Reader's view: End minority rule with ranked-choice voting
Let's bring our electoral system into the 21st century. After more than a decade of fractious gubernatorial races that produced winners backed by less than...
Let's bring our electoral system into the 21st century. After more than a decade of fractious gubernatorial races that produced winners backed by less than
50 percent of the electorate, it's crystal clear the status quo isn't serving most of us in Minnesota. At the White House Project, a nonpartisan organization aimed at advancing women's leadership in government, my colleagues and I have made building a truly representative democracy our life's work. That includes achieving an electoral system that actually upholds the principle of majority rule.
Regardless of who wins the governor's race, whether DFLer Mark Dayton, Republican Tom Emmer or the News Tribune's favored Independence Party candidate Tom Horner, he will do so with possibly as little as 35 percent of the vote.
It's time to bring an end to minority rule in Minnesota and replace the state's outmoded voting system with ranked-choice voting. Ranked-choice produces winners with broad support, reflective of and beholden to the will of the majority and makes commonality and constructive dialogue, not polarization and combativeness, political currency. Ranked-choice voting also eliminates voters' fears of inadvertently helping their least favorite candidate by voting for their favorite candidate, a rational response to a deeply flawed system that elects candidates who simply get the most votes among a divided electorate.

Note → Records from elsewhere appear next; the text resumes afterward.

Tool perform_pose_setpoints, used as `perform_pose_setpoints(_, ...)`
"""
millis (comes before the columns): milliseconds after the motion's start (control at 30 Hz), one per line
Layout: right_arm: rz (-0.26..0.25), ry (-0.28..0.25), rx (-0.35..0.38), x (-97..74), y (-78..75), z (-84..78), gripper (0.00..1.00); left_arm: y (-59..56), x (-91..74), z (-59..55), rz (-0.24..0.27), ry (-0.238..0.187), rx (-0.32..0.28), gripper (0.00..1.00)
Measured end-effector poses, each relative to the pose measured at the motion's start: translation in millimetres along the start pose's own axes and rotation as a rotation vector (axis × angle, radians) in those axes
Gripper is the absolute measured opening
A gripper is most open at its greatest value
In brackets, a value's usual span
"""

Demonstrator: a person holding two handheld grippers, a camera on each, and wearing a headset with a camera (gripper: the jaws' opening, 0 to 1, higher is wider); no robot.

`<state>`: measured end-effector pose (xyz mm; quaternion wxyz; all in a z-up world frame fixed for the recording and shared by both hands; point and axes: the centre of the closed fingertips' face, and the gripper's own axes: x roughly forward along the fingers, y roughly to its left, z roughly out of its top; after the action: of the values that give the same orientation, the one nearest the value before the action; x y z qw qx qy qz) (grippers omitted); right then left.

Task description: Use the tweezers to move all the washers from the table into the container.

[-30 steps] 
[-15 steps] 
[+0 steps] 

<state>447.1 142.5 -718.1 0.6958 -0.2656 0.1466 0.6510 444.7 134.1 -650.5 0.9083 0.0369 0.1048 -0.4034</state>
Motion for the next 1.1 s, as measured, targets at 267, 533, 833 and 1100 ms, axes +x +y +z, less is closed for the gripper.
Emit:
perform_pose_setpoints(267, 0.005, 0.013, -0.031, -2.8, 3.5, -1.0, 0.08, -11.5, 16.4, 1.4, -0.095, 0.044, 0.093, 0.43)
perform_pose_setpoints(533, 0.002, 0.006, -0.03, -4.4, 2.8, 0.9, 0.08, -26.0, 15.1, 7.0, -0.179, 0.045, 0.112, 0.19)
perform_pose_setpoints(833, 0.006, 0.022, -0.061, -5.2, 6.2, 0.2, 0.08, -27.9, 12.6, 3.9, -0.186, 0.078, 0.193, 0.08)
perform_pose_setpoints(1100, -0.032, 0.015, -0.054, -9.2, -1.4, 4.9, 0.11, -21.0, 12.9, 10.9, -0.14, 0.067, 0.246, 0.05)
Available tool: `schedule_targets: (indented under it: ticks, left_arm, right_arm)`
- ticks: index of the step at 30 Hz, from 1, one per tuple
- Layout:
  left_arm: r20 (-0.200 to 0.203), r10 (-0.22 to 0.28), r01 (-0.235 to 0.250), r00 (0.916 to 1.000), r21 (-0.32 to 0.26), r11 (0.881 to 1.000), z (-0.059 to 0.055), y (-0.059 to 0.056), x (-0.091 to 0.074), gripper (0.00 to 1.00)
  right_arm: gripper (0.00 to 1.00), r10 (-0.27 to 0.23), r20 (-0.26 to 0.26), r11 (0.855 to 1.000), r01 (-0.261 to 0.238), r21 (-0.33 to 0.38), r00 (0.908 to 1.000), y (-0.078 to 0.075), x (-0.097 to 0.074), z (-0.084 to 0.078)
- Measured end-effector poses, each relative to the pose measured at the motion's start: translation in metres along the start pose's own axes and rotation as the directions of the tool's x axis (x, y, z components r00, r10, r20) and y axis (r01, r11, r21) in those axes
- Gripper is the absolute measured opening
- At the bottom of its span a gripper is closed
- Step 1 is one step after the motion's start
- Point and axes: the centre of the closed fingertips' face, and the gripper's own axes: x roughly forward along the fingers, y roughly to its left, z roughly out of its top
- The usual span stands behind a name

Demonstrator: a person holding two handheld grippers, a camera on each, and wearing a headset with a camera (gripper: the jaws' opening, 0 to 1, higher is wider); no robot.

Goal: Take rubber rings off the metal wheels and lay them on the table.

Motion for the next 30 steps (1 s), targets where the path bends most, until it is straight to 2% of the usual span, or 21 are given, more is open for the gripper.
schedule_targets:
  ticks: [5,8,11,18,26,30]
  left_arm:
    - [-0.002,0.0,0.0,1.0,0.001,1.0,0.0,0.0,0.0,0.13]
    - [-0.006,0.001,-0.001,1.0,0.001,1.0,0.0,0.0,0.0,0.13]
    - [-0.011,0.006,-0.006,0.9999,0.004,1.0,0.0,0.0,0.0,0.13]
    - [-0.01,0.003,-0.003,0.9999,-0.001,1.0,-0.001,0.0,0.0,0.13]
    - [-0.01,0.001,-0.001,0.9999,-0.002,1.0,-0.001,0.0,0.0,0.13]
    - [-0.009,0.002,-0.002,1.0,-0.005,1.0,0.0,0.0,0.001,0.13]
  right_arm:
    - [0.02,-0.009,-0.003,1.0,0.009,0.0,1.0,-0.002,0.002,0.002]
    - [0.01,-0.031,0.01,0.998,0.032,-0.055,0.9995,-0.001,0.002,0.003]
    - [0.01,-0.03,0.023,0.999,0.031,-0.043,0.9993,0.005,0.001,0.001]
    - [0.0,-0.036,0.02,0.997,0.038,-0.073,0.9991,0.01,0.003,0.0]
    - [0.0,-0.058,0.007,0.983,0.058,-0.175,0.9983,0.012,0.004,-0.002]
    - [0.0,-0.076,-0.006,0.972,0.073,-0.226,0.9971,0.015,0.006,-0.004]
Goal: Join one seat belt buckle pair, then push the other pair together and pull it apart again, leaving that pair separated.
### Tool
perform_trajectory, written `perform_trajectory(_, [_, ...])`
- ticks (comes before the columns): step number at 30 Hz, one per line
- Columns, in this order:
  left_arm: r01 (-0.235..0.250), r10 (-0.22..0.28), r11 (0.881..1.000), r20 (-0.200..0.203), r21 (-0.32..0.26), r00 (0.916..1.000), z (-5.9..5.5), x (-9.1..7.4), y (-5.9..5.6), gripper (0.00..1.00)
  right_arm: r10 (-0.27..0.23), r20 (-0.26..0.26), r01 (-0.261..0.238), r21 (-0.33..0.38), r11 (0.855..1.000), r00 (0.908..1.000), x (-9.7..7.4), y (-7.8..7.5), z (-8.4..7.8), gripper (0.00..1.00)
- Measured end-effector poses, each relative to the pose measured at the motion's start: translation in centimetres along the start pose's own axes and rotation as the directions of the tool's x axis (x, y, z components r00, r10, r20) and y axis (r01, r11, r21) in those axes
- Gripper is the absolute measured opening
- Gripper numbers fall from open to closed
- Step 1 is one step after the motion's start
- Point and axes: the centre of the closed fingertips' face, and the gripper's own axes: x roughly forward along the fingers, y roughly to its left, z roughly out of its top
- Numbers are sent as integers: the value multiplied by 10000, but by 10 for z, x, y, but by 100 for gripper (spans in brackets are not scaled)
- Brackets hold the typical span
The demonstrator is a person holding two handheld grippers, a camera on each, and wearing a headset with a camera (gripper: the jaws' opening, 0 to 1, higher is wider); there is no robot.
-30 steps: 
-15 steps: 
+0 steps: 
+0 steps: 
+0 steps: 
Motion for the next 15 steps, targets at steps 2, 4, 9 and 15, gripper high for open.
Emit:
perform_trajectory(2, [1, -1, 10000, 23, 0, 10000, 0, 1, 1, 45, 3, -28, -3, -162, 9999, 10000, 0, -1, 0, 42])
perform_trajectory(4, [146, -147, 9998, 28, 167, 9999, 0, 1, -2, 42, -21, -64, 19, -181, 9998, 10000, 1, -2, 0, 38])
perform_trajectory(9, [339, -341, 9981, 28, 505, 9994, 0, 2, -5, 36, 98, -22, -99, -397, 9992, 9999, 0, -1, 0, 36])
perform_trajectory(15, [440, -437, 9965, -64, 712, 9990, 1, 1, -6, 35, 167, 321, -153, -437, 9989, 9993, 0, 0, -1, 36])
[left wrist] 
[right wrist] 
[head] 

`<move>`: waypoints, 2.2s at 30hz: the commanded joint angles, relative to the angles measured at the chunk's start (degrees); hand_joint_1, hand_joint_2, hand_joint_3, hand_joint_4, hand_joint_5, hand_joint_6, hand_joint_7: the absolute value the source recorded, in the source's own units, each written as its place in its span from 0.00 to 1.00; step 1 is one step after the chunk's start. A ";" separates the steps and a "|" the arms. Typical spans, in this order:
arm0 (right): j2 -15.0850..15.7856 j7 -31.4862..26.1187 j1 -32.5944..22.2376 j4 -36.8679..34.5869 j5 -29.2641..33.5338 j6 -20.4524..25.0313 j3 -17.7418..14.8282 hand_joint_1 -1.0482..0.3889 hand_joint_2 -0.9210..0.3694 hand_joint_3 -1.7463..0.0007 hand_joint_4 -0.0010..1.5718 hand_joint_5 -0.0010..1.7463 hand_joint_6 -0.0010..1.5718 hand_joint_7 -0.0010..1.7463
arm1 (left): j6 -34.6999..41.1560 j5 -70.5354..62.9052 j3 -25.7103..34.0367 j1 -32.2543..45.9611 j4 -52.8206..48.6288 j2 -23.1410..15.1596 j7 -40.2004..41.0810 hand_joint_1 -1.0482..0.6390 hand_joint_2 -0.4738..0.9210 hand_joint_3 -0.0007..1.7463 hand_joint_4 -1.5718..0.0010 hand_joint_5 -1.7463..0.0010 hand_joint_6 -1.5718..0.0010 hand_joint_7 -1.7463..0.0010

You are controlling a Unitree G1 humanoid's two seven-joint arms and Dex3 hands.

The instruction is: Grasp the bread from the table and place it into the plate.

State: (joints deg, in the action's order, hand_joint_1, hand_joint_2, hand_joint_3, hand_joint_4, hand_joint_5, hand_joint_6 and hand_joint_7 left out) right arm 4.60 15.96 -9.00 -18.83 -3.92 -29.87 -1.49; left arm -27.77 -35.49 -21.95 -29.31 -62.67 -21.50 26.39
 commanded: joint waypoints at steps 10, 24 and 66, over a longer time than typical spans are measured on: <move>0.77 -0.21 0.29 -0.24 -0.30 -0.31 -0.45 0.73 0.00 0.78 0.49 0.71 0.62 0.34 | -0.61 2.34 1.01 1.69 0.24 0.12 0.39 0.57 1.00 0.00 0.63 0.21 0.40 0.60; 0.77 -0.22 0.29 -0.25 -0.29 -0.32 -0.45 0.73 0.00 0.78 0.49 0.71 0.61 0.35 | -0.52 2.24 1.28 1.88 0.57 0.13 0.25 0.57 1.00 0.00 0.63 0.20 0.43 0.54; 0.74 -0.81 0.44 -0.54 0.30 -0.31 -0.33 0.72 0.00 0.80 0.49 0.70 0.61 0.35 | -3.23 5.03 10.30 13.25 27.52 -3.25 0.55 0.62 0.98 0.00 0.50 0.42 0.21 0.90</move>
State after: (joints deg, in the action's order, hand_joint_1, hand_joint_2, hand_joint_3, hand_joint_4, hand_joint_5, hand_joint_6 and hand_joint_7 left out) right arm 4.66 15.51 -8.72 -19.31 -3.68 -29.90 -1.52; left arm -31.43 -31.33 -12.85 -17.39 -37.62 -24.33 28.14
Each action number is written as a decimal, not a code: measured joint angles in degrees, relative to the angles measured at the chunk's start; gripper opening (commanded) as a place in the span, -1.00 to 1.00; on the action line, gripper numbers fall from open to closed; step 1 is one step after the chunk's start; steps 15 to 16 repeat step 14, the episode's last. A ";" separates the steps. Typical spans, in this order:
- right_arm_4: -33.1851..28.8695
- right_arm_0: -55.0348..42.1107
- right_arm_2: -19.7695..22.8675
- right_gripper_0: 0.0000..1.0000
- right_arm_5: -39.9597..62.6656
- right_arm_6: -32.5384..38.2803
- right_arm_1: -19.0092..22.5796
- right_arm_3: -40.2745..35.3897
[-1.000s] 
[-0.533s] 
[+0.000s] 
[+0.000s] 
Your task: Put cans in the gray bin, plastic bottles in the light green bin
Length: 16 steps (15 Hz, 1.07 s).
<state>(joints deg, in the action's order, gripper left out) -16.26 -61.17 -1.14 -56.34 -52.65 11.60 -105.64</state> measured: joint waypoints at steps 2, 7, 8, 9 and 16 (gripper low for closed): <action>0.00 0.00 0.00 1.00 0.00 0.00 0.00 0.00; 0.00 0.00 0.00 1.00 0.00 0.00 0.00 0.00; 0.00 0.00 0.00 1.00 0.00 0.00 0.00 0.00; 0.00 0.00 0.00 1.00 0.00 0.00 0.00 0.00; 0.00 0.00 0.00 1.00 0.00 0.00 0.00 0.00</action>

With the stakes so high in the governor's race, the newspaper's endorsement of Tom Horner is unlikely to assuage such fears.
Ranked-choice voting would open the door to more choices and, along with meaningful campaign finance reform, could put political office truly within reach of any bright, thoughtful, hard-working citizen, regardless of party affiliation or bank account, who dreams of making his or her state a better place.
I hope Duluth, and then the state, will soon adopt ranked-choice voting.
The writer directs the Midwest program of the White House Project.